To that end, Mikki asked if I might be willing to do some training for her and her fellow therapists. We discussed some of the basics and I started to play around with the idea.
I pulled out one of my books that specializes in trauma work and started reading more research. I also looked into some of the present requirements for doing presentations by which therapists can earn CEU's.

Although this is a worthy project I could never quite get excited about it. There seemed to one barrier after another as I worked on it. We have all had those kinds of experiences. Something starts out so simple but we discover that step two has parts A, B, and C. Then you discover that all the work you did in step one had a time requirement on it! And even Mikki's unfaltering respect for my creativity was not making the power point program any easier. I felt exasperated!

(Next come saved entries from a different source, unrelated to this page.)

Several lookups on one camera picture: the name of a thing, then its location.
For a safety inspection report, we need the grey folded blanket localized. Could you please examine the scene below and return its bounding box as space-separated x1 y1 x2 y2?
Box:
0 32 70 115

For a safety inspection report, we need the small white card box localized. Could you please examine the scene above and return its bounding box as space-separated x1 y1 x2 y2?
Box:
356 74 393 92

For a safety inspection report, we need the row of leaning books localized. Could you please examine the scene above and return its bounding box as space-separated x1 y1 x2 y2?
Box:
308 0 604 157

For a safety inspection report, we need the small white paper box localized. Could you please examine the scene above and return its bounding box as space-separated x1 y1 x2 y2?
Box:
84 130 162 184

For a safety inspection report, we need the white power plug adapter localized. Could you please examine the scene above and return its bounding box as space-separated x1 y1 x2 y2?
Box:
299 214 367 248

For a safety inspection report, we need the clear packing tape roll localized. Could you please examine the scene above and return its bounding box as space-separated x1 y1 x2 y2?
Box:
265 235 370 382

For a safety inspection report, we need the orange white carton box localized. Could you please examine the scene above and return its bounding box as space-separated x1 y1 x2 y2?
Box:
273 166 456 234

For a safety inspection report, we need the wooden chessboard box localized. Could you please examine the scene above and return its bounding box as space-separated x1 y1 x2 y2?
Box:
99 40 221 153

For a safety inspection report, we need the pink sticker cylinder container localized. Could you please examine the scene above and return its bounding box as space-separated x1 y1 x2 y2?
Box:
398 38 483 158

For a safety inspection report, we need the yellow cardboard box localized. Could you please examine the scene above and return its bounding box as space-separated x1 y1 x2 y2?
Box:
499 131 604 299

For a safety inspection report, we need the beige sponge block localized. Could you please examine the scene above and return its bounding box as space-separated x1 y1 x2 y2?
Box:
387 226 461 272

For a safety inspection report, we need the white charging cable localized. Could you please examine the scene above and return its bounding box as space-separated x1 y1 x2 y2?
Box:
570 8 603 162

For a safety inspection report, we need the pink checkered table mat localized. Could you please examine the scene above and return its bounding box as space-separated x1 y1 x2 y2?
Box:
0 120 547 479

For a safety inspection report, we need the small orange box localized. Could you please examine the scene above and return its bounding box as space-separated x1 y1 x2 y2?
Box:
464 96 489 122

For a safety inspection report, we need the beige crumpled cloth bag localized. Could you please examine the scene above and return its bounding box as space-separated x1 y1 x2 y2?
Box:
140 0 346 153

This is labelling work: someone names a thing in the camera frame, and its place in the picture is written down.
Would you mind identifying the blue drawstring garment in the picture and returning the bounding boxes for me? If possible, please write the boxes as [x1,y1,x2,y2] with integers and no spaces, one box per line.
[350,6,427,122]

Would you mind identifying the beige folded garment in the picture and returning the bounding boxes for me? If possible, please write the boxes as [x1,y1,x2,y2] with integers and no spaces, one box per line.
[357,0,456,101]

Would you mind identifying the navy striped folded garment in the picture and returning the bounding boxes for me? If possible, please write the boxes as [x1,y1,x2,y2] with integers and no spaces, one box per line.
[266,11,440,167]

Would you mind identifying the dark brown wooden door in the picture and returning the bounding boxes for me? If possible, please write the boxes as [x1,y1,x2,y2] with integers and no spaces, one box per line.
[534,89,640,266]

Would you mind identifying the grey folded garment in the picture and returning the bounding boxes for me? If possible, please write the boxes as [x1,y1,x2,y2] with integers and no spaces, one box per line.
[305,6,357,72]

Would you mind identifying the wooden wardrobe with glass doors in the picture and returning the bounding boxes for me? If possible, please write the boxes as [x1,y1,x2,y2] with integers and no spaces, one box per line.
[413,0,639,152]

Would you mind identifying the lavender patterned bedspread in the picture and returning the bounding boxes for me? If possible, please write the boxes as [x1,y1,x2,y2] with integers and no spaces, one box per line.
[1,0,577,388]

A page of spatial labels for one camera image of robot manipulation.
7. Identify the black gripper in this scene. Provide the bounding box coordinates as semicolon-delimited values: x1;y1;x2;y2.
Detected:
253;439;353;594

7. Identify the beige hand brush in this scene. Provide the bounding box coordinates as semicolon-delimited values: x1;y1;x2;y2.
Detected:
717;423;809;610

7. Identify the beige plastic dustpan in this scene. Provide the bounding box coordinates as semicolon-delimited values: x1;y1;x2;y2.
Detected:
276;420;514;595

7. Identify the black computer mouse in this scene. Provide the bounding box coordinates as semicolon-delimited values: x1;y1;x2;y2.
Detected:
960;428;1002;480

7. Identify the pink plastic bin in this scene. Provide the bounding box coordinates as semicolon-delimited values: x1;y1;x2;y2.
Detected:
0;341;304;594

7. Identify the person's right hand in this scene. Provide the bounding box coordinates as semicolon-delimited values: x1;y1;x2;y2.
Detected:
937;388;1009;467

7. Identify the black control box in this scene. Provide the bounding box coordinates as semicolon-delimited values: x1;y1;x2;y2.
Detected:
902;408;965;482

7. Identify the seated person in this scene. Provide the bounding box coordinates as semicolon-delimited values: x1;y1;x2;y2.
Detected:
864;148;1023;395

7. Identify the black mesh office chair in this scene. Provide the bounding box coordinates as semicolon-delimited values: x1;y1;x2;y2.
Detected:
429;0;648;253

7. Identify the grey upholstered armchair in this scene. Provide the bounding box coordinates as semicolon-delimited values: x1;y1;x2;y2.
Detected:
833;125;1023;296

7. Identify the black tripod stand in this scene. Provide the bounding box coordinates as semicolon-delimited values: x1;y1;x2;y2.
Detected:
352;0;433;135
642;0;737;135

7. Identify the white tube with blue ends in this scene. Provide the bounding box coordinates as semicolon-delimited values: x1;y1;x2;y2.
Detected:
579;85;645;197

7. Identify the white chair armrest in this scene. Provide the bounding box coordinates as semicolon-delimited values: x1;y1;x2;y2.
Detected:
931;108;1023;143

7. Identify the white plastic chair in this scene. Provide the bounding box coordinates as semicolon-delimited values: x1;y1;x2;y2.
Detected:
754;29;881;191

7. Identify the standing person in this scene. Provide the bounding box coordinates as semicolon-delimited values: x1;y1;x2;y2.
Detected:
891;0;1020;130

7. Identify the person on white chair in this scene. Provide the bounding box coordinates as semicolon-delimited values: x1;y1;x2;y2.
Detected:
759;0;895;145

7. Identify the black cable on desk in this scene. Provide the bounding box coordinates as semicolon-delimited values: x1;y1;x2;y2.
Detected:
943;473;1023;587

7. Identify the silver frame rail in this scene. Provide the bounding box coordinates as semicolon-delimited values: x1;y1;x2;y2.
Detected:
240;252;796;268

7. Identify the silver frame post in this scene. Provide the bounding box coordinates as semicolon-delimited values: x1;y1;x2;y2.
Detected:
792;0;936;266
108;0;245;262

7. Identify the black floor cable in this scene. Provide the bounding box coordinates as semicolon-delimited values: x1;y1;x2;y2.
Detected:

Last night I began writing Mikki an e mail to let her know that I was not going to do the project. I was concerned that she would be disappointed and I struggled with how to tell her. As I listed all the difficulties I had been having I was aware that my energy was dampened even thinking about the project. I did not want to put that kind of energy out so I knew my decision was the right one - remember that what we put out into the Universe comes back to us. It is amazing how a thoughtful review of a situation can bring clarity.

As I was writing, I shared with her that I just did not feel this was the right project for me: maybe the timing was off, maybe the focus was wrong, but in general I just could not get enthused about it. Then it came to me: "Don't Push the River". Loosely translated this means that in order to be in the loving, abundant flow of the Universe, we need to go with the flow. Life is not meant to be difficult. If there is something that is difficult and not working out, then we need to consider that perhaps it is not meant to be.

Now I am not saying that we just give up on things, not at all. But we need to be mindful that there is a wonderful guiding force in our lives. During those times that we aligned with that flow, our life is not going to be without challenges, but it will be a whole lot easier!

The combination of the roadblocks that came my way and the lack of a feeling of enthusiasm about the project let me know that something about it just isn't right. I have learned to respect this kind of internal message. When we quiet our selves we truly do get the messages we need from the Universal Creative Energy of Love. My energy now will be guided in the direction that will be most helpful to those whose lives I touch. In like manner, for the Universe operates in perfection, Nikki's clients will also be guided to exactly what they need. The principles of the Universe are that perfect.